ACTIVITY:
Would you repeat exactly the part of the listing below that runs from the line containing "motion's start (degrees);" down to the line containing "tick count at", inclusive, and nothing else?

DATA:
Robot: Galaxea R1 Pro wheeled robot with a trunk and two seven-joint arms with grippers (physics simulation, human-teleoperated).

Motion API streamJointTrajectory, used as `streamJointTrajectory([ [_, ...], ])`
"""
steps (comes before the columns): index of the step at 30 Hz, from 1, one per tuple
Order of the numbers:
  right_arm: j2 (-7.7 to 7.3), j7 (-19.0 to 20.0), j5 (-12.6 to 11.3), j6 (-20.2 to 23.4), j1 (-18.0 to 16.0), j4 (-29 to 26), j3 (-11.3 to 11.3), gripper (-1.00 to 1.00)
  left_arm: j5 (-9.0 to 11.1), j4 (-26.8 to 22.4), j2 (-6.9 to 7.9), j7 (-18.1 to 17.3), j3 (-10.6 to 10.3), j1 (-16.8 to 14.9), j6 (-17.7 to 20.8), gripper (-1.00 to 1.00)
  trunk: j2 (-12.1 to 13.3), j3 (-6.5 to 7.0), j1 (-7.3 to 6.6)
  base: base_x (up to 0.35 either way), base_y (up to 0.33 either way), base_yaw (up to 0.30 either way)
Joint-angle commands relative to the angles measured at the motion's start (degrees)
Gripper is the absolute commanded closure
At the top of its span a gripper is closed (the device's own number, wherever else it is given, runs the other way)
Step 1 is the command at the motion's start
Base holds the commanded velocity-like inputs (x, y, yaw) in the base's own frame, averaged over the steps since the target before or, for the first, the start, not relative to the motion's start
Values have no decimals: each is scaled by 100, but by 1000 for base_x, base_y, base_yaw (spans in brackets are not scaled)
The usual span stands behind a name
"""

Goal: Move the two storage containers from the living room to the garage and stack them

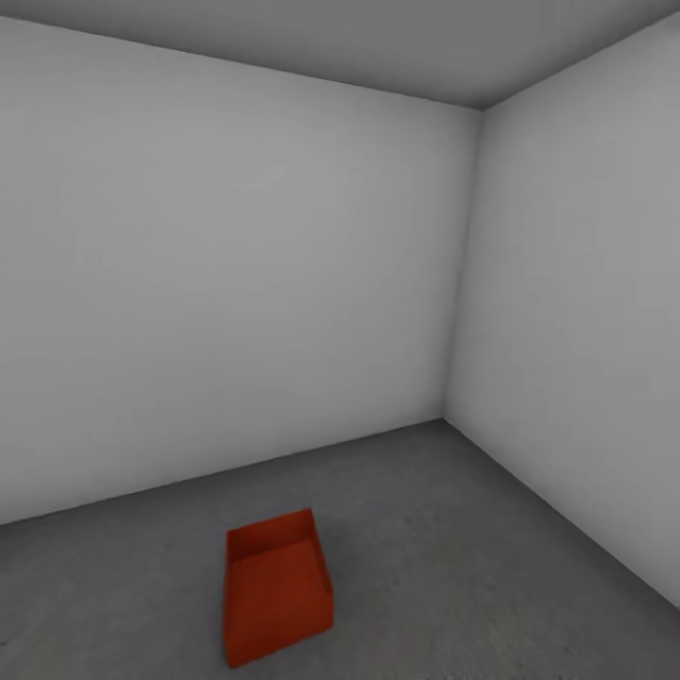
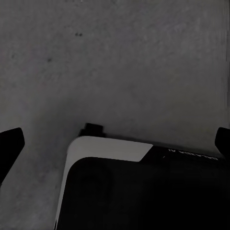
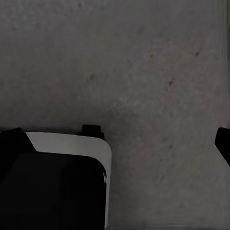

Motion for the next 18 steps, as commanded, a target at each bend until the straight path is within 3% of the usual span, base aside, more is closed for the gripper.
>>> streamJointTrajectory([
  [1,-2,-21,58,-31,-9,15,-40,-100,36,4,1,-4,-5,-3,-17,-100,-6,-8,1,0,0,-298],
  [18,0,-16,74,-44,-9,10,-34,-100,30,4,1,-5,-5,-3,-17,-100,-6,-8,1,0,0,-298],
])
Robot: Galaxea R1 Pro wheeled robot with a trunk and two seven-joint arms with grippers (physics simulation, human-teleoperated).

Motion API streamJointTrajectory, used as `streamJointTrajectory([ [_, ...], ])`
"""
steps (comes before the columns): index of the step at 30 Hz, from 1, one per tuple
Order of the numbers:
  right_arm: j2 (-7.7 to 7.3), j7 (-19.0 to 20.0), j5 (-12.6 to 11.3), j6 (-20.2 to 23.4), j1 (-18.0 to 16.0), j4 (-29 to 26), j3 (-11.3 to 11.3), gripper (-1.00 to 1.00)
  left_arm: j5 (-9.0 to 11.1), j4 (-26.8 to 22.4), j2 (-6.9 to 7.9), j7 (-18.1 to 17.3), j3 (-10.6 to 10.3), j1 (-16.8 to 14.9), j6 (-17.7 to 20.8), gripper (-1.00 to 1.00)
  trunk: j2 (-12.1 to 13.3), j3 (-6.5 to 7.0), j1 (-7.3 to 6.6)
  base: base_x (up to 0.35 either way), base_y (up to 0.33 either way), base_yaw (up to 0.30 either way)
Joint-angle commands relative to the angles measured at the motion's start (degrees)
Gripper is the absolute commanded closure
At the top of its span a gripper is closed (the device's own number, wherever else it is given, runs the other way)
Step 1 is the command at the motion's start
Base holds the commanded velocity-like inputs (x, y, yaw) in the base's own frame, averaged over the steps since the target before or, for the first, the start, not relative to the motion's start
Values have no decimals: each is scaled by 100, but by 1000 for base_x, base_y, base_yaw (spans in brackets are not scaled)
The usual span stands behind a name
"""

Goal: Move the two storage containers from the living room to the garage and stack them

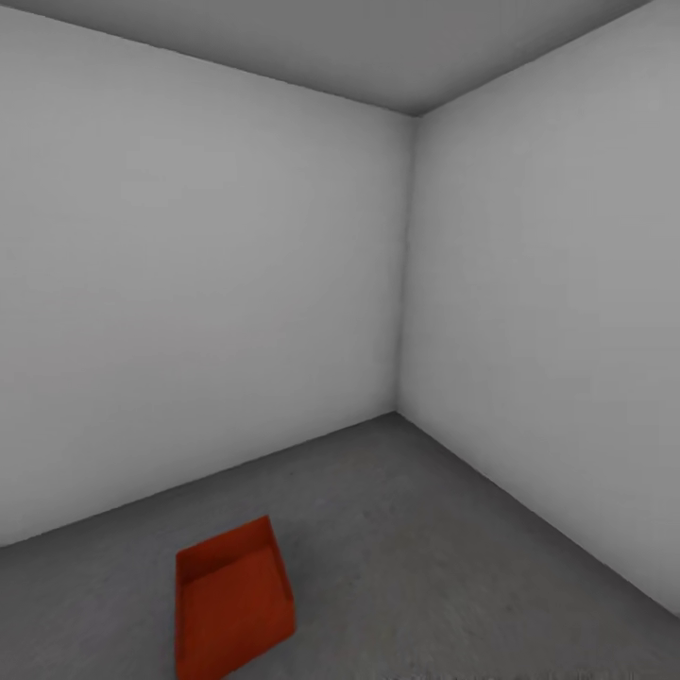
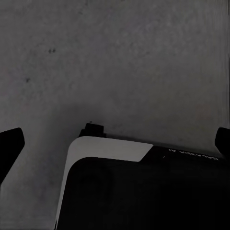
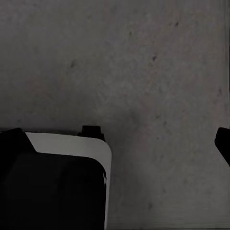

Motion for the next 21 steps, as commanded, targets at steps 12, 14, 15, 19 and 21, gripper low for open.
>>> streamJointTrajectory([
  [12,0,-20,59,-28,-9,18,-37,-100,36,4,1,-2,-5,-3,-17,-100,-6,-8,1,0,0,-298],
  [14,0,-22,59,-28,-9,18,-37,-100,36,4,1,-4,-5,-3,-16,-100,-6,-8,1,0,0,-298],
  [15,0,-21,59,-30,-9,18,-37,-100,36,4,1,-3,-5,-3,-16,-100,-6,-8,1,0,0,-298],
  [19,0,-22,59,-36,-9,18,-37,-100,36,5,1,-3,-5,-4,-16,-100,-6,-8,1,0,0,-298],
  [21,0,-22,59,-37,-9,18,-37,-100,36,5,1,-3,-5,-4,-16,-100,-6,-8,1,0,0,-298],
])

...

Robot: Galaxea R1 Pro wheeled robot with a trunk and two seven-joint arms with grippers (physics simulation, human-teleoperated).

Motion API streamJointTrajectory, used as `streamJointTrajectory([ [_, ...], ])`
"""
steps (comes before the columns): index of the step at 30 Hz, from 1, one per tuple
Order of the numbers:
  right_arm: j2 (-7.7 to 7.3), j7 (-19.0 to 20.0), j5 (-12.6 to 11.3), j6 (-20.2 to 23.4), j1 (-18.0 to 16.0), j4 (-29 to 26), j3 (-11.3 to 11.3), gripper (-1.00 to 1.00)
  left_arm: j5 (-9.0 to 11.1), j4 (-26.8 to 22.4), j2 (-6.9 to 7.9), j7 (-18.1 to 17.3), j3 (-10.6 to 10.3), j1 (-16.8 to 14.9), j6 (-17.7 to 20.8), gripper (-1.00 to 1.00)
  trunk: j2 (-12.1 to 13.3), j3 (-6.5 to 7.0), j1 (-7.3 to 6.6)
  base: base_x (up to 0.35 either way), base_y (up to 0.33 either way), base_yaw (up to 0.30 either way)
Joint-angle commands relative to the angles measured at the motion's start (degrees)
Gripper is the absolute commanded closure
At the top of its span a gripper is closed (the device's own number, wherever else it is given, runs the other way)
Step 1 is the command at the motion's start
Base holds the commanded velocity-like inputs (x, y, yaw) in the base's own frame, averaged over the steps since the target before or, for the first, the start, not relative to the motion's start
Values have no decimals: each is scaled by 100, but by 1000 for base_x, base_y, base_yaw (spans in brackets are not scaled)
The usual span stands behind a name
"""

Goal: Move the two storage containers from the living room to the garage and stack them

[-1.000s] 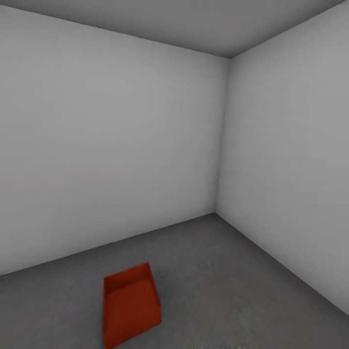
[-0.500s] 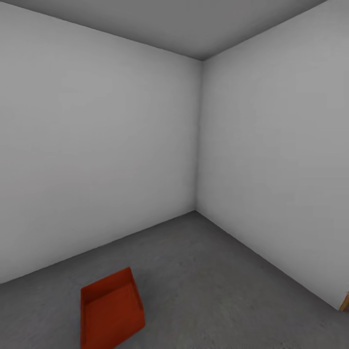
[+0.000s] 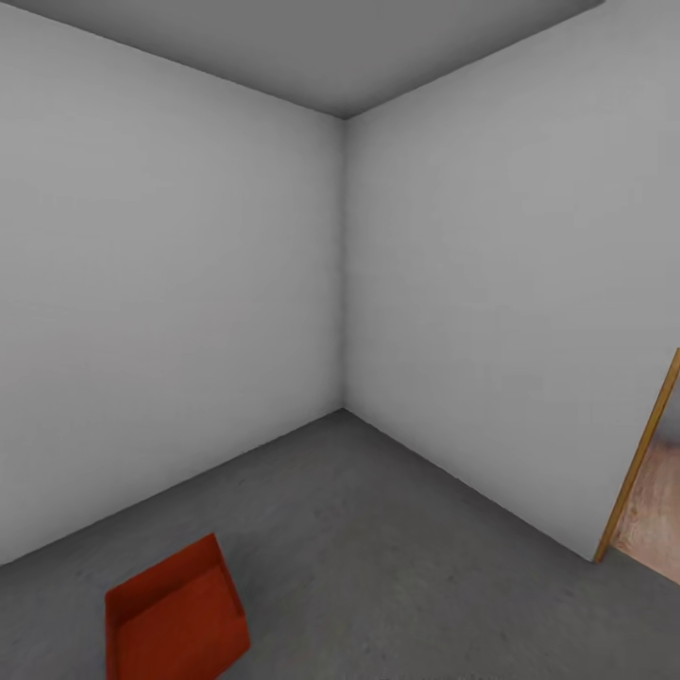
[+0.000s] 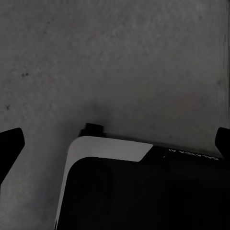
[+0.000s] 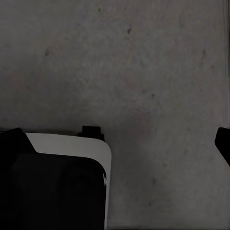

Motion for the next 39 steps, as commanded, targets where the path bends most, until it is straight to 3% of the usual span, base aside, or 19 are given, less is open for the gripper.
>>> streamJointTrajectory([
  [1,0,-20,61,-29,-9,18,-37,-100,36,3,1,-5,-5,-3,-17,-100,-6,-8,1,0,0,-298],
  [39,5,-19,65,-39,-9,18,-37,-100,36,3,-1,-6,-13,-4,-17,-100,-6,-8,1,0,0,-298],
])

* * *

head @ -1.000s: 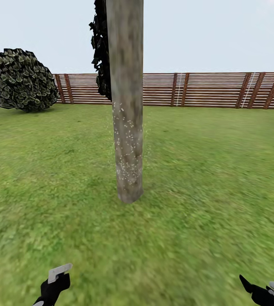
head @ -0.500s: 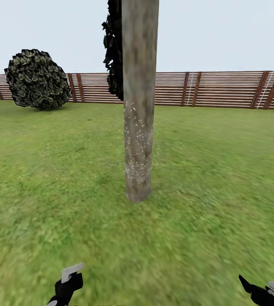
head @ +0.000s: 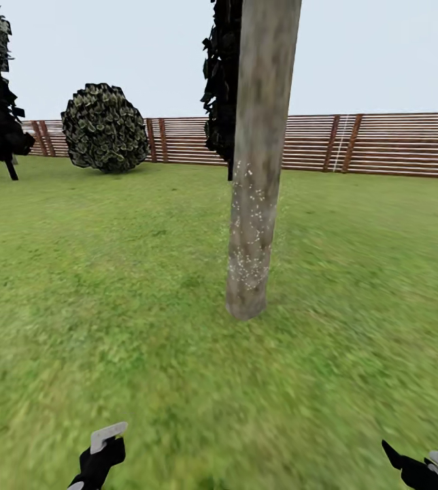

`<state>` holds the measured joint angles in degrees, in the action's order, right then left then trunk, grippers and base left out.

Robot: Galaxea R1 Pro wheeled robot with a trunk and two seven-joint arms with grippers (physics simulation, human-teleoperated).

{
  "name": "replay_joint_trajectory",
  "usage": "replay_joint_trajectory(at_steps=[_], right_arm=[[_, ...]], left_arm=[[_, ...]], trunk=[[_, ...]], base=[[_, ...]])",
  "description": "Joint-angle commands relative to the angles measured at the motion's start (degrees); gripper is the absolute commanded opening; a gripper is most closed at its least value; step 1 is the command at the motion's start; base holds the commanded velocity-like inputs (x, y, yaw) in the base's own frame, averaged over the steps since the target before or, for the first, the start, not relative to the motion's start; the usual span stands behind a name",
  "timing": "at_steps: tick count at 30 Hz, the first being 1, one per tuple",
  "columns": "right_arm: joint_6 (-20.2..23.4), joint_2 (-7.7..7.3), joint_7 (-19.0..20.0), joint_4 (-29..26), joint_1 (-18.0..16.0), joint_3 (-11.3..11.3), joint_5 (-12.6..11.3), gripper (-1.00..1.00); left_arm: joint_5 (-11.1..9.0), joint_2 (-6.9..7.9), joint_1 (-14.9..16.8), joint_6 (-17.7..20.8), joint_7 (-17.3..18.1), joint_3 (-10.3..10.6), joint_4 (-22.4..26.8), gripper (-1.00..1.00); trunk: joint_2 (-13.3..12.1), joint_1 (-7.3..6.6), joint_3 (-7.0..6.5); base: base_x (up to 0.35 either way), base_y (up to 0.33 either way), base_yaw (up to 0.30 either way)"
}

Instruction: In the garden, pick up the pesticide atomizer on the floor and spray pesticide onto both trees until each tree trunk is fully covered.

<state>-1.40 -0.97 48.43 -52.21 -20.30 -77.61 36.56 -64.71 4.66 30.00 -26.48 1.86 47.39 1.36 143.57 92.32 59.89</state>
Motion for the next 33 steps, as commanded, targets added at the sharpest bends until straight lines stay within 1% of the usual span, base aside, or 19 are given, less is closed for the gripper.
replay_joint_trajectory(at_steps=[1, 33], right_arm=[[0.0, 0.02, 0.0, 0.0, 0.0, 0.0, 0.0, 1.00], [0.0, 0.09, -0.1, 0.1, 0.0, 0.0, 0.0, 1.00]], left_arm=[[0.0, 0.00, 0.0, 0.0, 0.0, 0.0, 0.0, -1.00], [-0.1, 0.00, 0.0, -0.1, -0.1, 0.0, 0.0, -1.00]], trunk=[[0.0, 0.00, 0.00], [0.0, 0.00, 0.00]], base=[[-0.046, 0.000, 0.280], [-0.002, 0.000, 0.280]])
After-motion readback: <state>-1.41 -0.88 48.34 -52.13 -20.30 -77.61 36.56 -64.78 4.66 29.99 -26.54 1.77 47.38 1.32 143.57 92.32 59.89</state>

OUTPUT:
  "description": "Joint-angle commands relative to the angles measured at the motion's start (degrees); gripper is the absolute commanded opening; a gripper is most closed at its least value; step 1 is the command at the motion's start; base holds the commanded velocity-like inputs (x, y, yaw) in the base's own frame, averaged over the steps since the target before or, for the first, the start, not relative to the motion's start; the usual span stands behind a name",
  "timing": "at_steps: tick count at 30 Hz, the first being 1, one per tuple",

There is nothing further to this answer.